(Excerpted data)
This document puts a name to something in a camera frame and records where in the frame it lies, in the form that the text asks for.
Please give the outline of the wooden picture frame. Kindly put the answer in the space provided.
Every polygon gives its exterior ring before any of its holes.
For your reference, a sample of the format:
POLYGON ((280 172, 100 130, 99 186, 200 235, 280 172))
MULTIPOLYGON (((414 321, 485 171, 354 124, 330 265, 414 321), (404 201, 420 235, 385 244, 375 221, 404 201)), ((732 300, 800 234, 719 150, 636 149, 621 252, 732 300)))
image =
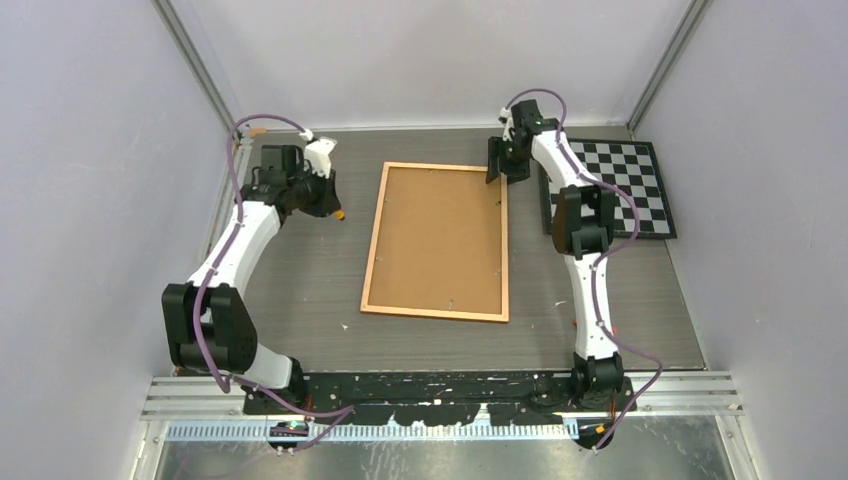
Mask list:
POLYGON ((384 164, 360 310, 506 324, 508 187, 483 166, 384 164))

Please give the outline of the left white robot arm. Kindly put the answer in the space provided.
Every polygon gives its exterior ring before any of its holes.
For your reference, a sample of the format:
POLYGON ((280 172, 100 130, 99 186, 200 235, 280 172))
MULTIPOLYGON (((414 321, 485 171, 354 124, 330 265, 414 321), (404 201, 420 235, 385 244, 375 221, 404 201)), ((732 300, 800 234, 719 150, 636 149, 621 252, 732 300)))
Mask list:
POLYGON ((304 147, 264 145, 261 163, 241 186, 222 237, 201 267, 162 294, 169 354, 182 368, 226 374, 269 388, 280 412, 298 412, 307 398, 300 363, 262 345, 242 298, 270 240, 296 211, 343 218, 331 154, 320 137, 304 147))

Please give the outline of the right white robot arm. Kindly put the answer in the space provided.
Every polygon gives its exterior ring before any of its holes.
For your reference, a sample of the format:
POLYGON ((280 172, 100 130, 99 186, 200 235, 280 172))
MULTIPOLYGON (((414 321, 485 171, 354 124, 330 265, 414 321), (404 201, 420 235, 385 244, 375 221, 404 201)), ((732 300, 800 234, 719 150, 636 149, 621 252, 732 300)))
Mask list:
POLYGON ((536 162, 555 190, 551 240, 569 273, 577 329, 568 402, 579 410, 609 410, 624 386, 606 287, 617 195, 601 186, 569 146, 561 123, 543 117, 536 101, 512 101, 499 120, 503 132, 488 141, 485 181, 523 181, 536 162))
(End Excerpted data)
● **Exercise instructions**: Look at each line above and note whether it holds the word "frame". Report how many do, as the number only.

● **Your solution**: 2